3

I was browsing the Rust standard library. It cought my eyes that when a closure is passed to a function as parameter, it is passed in run-time. For example from the Iterator trait:

fn filter<'r>(self, predicate: 'r |&A| -> bool) -> Filter<'r, A, Self>

'predicate' here is not a generic parameter, but a normal, run-time parameter.

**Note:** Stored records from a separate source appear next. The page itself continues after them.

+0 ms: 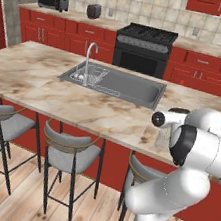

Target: Take a straw from the drawer in front and place it inside the glass cup on the dining counter.

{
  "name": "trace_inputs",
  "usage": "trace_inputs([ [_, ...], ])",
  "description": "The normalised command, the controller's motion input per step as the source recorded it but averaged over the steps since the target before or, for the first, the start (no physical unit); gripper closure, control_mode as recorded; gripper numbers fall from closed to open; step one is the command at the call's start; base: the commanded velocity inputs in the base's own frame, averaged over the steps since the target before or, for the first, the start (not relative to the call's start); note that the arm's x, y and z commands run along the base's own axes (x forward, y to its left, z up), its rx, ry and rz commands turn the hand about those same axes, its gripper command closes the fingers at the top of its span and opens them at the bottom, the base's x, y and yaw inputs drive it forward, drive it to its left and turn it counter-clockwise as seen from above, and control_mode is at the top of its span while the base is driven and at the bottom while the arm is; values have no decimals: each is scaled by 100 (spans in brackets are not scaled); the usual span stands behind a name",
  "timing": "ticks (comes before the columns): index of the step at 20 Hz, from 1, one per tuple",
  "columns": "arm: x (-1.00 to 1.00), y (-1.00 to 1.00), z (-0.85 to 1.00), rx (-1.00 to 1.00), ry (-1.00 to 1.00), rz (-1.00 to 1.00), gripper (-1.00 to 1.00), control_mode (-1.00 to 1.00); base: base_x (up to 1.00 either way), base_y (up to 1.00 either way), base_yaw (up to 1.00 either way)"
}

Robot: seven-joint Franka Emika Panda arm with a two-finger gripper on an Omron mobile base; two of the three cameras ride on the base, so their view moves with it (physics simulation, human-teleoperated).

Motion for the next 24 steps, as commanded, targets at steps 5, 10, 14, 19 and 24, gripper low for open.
trace_inputs([
  [5,-16,0,7,2,28,0,-100,-100,0,0,0],
  [10,-4,0,46,0,11,0,-100,-100,0,0,0],
  [14,-3,0,73,0,12,0,-100,-100,0,0,0],
  [19,-7,0,68,0,20,0,-100,-100,0,0,0],
  [24,-31,0,60,0,22,0,-100,-100,0,0,0],
])
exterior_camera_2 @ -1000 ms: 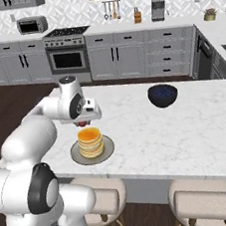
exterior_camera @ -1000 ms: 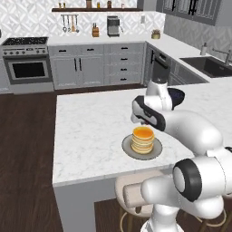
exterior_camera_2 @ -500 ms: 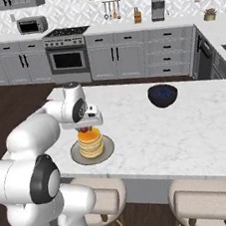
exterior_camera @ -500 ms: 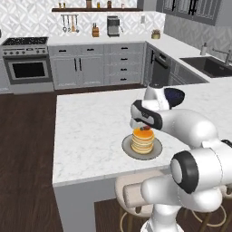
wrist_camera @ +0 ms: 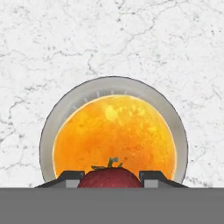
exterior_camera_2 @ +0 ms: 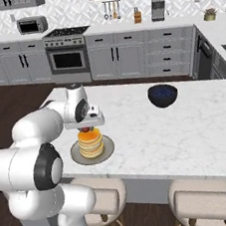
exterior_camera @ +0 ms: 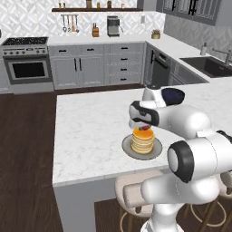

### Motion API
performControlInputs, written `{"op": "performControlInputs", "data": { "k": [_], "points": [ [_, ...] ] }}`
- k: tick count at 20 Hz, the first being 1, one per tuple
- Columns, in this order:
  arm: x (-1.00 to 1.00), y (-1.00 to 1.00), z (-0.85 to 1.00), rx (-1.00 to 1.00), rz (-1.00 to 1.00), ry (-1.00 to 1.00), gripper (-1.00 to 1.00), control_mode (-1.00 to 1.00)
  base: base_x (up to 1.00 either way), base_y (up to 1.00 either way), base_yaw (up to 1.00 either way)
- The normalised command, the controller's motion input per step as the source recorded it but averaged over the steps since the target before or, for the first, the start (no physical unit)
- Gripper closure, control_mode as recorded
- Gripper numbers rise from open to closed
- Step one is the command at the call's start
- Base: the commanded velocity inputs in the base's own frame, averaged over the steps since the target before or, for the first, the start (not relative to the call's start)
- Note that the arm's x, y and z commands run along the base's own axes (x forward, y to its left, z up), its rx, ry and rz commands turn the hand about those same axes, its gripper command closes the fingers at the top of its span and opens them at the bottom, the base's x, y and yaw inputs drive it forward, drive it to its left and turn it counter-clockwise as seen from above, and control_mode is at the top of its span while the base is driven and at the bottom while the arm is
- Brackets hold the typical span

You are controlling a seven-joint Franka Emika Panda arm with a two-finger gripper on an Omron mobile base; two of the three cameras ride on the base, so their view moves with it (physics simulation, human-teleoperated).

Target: Take the strawberry from the fridge and place it on top of the pancake, located on the dining counter.

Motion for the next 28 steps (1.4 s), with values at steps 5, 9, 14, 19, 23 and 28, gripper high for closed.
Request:
{"op": "performControlInputs", "data": {
  "k": [5, 9, 14, 19, 23, 28],
  "points": [
    [0.01, 0.00, -0.13, 0.00, 0.00, 0.00, 1.00, -1.00, 0.00, 0.00, 0.00],
    [0.12, 0.00, -0.16, 0.00, 0.00, 0.00, 1.00, -1.00, 0.00, 0.00, 0.00],
    [0.01, 0.00, -0.16, 0.00, 0.00, 0.00, 1.00, -1.00, 0.00, 0.00, 0.00],
    [0.01, 0.00, -0.13, 0.00, 0.00, 0.00, 1.00, -1.00, 0.00, 0.00, 0.00],
    [0.04, 0.00, -0.11, 0.00, 0.00, 0.00, 1.00, -1.00, 0.00, 0.00, 0.00],
    [0.01, 0.00, -0.19, 0.00, 0.00, 0.01, -1.00, -1.00, 0.00, 0.00, 0.00]
  ]
}}
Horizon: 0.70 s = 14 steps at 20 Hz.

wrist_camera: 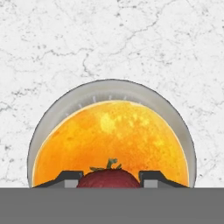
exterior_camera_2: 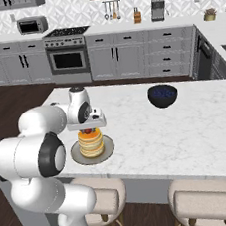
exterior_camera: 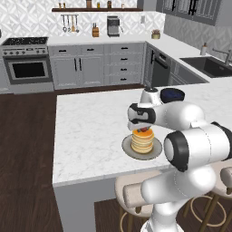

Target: Take the strawberry from the fridge and place it on top of the pancake, located on the dining counter.

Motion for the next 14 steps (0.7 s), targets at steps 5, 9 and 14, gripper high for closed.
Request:
{"op": "performControlInputs", "data": {
  "k": [5, 9, 14],
  "points": [
    [0.00, 0.00, -0.21, 0.00, 0.00, 0.05, -1.00, -1.00, 0.00, 0.00, 0.00],
    [0.00, 0.00, -0.18, 0.00, 0.00, 0.05, -1.00, -1.00, 0.00, 0.00, 0.00],
    [0.00, 0.00, -0.10, 0.00, 0.00, 0.02, -1.00, -1.00, 0.00, 0.00, 0.00]
  ]
}}
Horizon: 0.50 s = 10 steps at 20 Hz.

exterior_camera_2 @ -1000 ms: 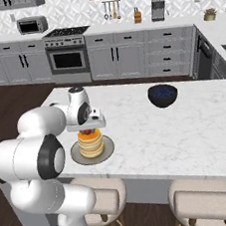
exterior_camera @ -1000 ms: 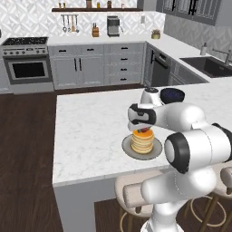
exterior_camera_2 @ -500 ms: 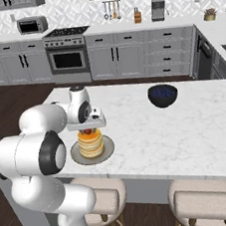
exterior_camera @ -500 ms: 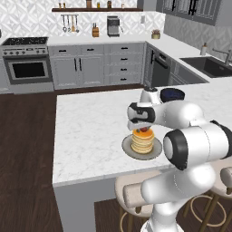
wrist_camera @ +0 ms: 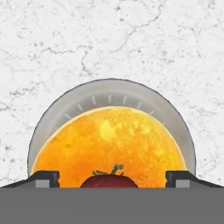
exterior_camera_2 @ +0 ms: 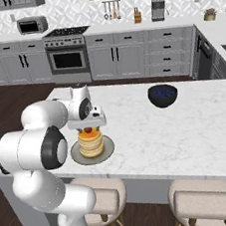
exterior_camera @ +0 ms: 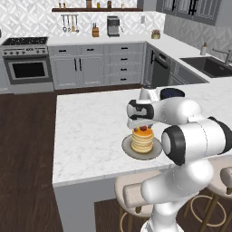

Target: Take the strawberry from the fridge and place it on top of the pancake, located on the dining counter.

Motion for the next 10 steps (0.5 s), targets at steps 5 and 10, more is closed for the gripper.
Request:
{"op": "performControlInputs", "data": {
  "k": [5, 10],
  "points": [
    [-0.07, 0.00, -0.02, 0.00, 0.00, 0.00, -1.00, -1.00, 0.00, 0.00, 0.00],
    [-0.22, 0.00, 0.00, 0.00, 0.00, 0.00, -1.00, -1.00, 0.00, 0.00, 0.00]
  ]
}}
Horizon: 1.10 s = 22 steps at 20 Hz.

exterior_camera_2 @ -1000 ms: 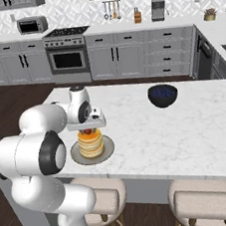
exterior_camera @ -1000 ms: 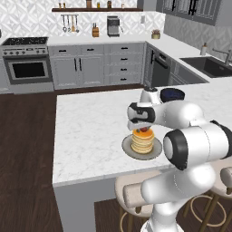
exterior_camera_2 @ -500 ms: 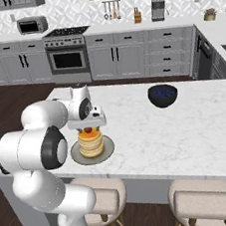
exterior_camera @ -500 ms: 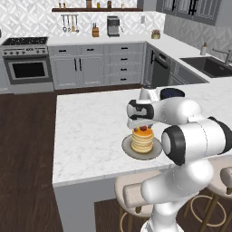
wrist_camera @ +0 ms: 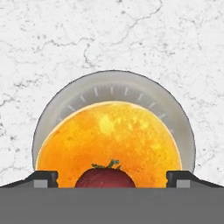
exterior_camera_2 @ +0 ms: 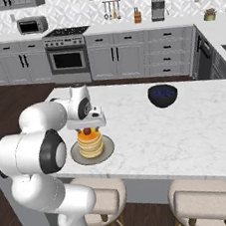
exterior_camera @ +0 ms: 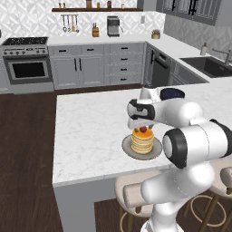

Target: Take the strawberry from the fridge and place it on top of the pancake, located on the dining counter.

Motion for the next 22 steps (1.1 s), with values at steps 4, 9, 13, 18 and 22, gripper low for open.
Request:
{"op": "performControlInputs", "data": {
  "k": [4, 9, 13, 18, 22],
  "points": [
    [-0.15, 0.00, 0.00, 0.00, 0.00, -0.05, -1.00, -1.00, 0.00, 0.00, 0.00],
    [-0.09, 0.00, 0.28, 0.00, 0.00, -0.15, -1.00, -1.00, 0.00, 0.00, 0.00],
    [-0.59, 0.00, 0.50, 0.00, 0.00, -0.26, -1.00, -1.00, 0.00, 0.00, 0.00],
    [-0.84, 0.00, 0.67, 0.00, 0.00, -0.31, -1.00, -1.00, 0.00, 0.00, 0.00],
    [-1.00, 0.00, 0.85, 0.00, 0.00, -0.29, -1.00, -1.00, 0.00, 0.00, 0.00]
  ]
}}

But does not that imply that the compiler can not inline the call to 'predicate'? Is this a deliberate design choice [for example to avoid code bloat] or the Rust language does not provide a way to pass closures in compile time?

libeako
  • 2,324
  • 1
  • 16
  • 20

1 Answers1

8

You are correct that closures are currently effectively trait objects, that is, they store a function pointer pointing to their actual code (similar to std::function in C++).

This is known to be insufficent, and is not the final design, there is actually current work happening on "unboxed closures", which fix this, by making Rust's closures like C++11's where each closures gets a unique type that implements the appropriate methods to make it callable. (The current proposal for Rust consists of 3 traits for full flexibility (Fn, FnMut and FnOnce), see the RFC link above for more details).

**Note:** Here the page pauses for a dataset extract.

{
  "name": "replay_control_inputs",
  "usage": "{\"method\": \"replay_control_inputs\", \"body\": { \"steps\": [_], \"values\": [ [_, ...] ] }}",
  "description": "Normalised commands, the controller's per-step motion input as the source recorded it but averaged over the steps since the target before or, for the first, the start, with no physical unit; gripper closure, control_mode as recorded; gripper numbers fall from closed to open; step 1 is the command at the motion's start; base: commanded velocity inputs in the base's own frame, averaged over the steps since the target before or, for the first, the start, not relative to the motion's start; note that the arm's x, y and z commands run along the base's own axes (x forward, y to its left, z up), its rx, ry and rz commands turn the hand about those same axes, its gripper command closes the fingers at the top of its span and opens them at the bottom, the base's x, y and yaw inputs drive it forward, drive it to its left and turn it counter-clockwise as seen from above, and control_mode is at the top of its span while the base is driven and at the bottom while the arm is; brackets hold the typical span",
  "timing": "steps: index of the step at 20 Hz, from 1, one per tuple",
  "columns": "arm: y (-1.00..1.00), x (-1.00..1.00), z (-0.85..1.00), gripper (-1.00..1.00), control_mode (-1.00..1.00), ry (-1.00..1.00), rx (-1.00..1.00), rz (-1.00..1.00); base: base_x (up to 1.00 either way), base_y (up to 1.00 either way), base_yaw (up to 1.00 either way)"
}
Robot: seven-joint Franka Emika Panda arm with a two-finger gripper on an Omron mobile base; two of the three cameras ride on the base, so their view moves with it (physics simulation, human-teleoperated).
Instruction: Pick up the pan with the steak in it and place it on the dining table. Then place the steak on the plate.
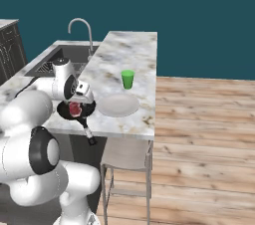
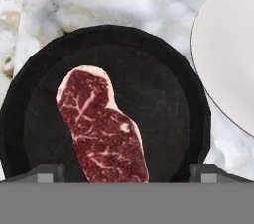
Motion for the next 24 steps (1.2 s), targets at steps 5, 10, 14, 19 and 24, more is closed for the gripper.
{"method": "replay_control_inputs", "body": {
  "steps": [5, 10, 14, 19, 24],
  "values": [
    [0.08, 0.01, -0.25, -1.00, -1.00, 0.07, 0.00, 0.00, 0.00, 0.00, 0.00],
    [0.03, 0.09, -0.28, -1.00, -1.00, 0.03, 0.00, 0.00, 0.00, 0.00, 0.00],
    [0.05, 0.15, -0.27, -1.00, -1.00, 0.01, 0.00, 0.00, 0.00, 0.00, 0.00],
    [0.17, 0.07, -0.22, -1.00, -1.00, 0.00, 0.00, 0.00, 0.00, 0.00, 0.00],
    [0.10, 0.02, -0.08, -1.00, -1.00, 0.00, -0.01, 0.00, 0.00, 0.00, 0.00]
  ]
}}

After that, filter might look like

fn filter<'r, F: FnMut<(&A,), bool)>(self, predicate: F) -> Filter<A, Self, F>

(There may be sugar, so the bound can be written F: |&A| -> bool, or even more sugar making it possible to write something like predicate: impl |&A| -> bool directly, without the additional type parameter (although this won't work with .filter specifically, since it needs to pass the type parameter into the return type).)

Under this scheme, it will still be possible to have an erased function type (e.g. to stop code bloat, or to store many different closures in some data structure), via exactly the same mechanism that trait objects work, writing something like predicate: &mut FnMut<(&A,), bool>, but these will not be used in iterator adaptors.

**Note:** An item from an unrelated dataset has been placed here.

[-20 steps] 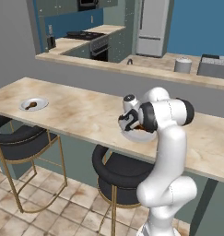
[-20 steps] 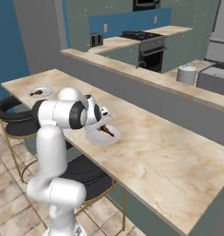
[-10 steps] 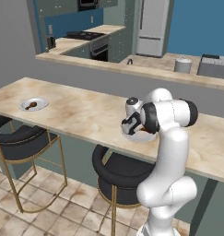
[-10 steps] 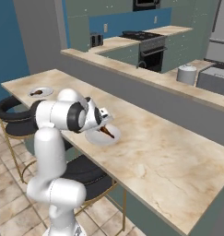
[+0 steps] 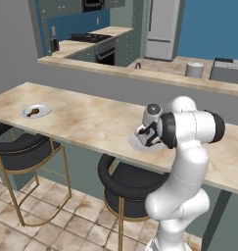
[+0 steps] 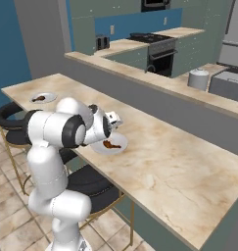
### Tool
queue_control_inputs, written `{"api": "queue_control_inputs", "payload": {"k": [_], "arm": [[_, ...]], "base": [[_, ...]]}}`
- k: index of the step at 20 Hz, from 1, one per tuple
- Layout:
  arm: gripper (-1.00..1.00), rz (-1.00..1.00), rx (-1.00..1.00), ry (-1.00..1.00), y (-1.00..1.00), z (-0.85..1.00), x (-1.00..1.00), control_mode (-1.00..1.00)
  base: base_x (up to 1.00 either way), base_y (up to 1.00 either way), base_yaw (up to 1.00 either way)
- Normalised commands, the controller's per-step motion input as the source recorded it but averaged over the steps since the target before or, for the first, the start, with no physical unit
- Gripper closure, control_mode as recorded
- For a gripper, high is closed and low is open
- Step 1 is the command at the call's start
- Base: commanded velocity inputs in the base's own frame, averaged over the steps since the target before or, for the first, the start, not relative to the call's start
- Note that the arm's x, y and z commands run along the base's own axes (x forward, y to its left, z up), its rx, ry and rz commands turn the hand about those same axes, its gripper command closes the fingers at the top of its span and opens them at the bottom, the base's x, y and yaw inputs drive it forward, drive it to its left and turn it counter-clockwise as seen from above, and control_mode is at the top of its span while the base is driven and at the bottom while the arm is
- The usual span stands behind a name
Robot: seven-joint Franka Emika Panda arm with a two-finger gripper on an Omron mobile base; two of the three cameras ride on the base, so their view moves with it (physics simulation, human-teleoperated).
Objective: Take the chicken drumsticks from the pan and place one on each plate on the dining counter.
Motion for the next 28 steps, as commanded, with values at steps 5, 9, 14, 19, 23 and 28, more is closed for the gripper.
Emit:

Also, it is possible for LLVM to inline the dynamic closures now, but it is definitely not as easy or as guaranteed as it is with the statically-dispatched unboxed closures, e.g.

fn main() {
    for _ in range(0, 100).filter(|&x| x % 3 == 0) {
        std::io::println("tick") // stop the loop being optimised away
    }
}

compiles to the following optimised LLVM IR (via rustc --emit=ir -O):

; Function Attrs: uwtable
define internal void @_ZN4main20h9f09eab975334327eaa4v0.0E() unnamed_addr #0 {
entry-block:
  %0 = alloca %str_slice, align 8
  %1 = getelementptr inbounds %str_slice* %0, i64 0, i32 0
  %2 = getelementptr inbounds %str_slice* %0, i64 0, i32 1
  br label %match_else.i

match_else.i:                                     ; preds = %loop_body.i.backedge, %entry-block
  %.sroa.012.0.load1624 = phi i64 [ 0, %entry-block ], [ %3, %loop_body.i.backedge ]
  %3 = add i64 %.sroa.012.0.load1624, 1
  %4 = srem i64 %.sroa.012.0.load1624, 3
  %5 = icmp eq i64 %4, 0
  br i1 %5, label %match_else, label %loop_body.i.backedge

match_else:                                       ; preds = %match_else.i
  store i8* getelementptr inbounds ([4 x i8]* @str1233, i64 0, i64 0), i8** %1, align 8
  store i64 4, i64* %2, align 8
  call void @_ZN2io5stdio7println20h44016c4e880db7991uk11v0.11.0.preE(%str_slice* noalias nocapture nonnull %0)
  br label %loop_body.i.backedge

loop_body.i.backedge:                             ; preds = %match_else, %match_else.i
  %exitcond = icmp eq i64 %3, 100
  br i1 %exitcond, label %join4, label %match_else.i

join4:                                            ; preds = %loop_body.i.backedge
  ret void
}

In particular, the filter call is completely inlined: it's all in the match_else.i: block, you can see the %4 = srem i64 ..., 3 call is the % 3 piece of code, and the icmp eq i64 %4, 0 is the == 0 bit.

huon
  • 94,605
  • 21
  • 231
  • 225